Postcolonial Literary Studies brings together groundbreaking scholarship focusing on significant works of fiction by such writers as Chinua Achebe, J. M. Coetzee...

Internationally recognized for its superior scholarship, Modern Fiction Studies was one of the first journals to publish articles on postcolonial studies. Since postcolonialism's inception, scholars have defined, clarified, and enriched its conceptions and theoretical development in the pages of MFS. This anthology collects the best and most important articles on postcolonial literary studies published in MFS in the past thirty years.

Postcolonial Literary Studies brings together groundbreaking scholarship focusing on significant works of fiction by such writers as Chinua Achebe, J. M. Coetzee, Jamaica Kincaid, V. S. Naipaul, Arundhati Roy, Salman Rushdie, Bapsi Sidhwa, Ngũgĩ wa Thiong'o, and more. The essays feature ideas that helped shape the discipline from its earliest stages to the present and represent some of the finest examples of literary, theoretical, historical, and cultural criticism.

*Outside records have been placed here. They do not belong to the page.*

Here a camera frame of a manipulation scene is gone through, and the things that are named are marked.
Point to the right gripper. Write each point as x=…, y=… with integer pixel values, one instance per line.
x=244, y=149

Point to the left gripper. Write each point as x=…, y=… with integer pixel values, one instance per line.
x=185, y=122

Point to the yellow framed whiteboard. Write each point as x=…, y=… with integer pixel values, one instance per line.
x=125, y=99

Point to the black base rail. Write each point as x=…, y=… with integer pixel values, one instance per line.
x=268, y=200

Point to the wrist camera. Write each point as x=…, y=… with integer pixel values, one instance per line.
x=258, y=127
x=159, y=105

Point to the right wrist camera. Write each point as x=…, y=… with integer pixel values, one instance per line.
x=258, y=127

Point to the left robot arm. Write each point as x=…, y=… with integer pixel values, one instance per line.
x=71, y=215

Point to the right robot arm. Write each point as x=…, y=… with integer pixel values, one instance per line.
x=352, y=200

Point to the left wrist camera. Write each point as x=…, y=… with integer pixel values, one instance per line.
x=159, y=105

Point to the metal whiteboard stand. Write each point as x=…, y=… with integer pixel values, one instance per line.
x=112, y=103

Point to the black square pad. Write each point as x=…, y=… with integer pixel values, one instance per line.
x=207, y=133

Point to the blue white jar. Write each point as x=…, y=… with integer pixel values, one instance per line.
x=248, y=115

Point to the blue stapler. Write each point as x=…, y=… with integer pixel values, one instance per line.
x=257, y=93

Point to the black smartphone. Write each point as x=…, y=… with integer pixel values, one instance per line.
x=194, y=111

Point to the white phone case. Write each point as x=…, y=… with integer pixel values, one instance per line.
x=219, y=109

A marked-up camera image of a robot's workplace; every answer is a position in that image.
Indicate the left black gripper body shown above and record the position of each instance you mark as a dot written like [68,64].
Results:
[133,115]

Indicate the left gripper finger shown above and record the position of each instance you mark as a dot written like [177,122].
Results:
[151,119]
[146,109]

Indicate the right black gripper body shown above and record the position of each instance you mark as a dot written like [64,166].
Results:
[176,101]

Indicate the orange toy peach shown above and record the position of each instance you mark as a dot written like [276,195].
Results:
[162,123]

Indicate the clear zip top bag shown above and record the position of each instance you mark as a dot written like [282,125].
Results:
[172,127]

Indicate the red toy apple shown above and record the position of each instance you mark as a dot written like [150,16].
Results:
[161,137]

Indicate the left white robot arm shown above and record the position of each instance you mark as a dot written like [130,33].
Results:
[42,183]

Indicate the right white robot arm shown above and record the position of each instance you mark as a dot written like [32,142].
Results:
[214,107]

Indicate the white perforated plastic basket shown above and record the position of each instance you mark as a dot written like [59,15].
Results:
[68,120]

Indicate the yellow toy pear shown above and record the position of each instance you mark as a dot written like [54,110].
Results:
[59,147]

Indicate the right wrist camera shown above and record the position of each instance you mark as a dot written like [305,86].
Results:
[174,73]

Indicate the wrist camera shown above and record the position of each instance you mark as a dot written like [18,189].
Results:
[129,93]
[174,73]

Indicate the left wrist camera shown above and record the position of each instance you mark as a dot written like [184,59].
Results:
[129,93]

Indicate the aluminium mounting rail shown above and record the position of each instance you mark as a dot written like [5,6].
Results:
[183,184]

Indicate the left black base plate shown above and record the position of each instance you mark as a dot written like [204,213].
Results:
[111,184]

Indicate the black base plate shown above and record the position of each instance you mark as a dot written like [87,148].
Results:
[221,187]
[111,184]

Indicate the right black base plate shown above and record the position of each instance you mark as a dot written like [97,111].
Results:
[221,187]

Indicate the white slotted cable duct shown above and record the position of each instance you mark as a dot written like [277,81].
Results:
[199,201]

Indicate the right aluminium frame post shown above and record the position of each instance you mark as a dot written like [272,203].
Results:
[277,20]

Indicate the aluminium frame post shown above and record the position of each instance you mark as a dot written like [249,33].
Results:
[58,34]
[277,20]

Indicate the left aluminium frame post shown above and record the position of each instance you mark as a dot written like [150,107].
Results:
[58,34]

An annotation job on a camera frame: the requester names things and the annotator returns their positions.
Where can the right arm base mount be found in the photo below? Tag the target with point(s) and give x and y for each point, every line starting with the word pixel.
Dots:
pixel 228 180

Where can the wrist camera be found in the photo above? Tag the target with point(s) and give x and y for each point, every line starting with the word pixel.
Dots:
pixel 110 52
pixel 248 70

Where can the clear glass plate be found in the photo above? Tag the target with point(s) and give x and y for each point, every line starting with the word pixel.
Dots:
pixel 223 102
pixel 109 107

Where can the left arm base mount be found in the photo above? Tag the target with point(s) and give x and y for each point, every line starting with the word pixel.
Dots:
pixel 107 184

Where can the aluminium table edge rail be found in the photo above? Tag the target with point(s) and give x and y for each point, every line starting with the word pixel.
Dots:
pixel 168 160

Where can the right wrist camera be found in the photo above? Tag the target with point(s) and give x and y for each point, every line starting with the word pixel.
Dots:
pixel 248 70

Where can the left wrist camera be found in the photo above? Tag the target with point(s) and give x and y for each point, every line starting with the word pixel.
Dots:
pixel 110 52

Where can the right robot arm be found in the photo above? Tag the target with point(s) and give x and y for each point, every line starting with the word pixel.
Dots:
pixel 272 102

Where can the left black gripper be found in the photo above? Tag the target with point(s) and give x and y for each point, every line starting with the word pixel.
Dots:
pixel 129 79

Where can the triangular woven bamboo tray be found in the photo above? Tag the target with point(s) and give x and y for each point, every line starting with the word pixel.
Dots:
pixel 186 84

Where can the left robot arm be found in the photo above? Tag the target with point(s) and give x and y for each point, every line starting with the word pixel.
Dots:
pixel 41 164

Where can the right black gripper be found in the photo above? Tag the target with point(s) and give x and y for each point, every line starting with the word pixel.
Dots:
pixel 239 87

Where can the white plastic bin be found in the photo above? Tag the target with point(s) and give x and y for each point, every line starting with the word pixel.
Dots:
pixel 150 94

With its focus on literary figures and texts, rather than solely on theory, this volume fills a significant gap in the fields of postcolonialism, global studies, and literary criticism in general. This rich collection of essays by the field’s leading scholars will prove indispensable to instructors and students across a broad spectrum of humanistic studies. It not only highlights the development and transformation of postcolonial literary study but also, by mapping out new directions of study, considers its continual significance and expansion.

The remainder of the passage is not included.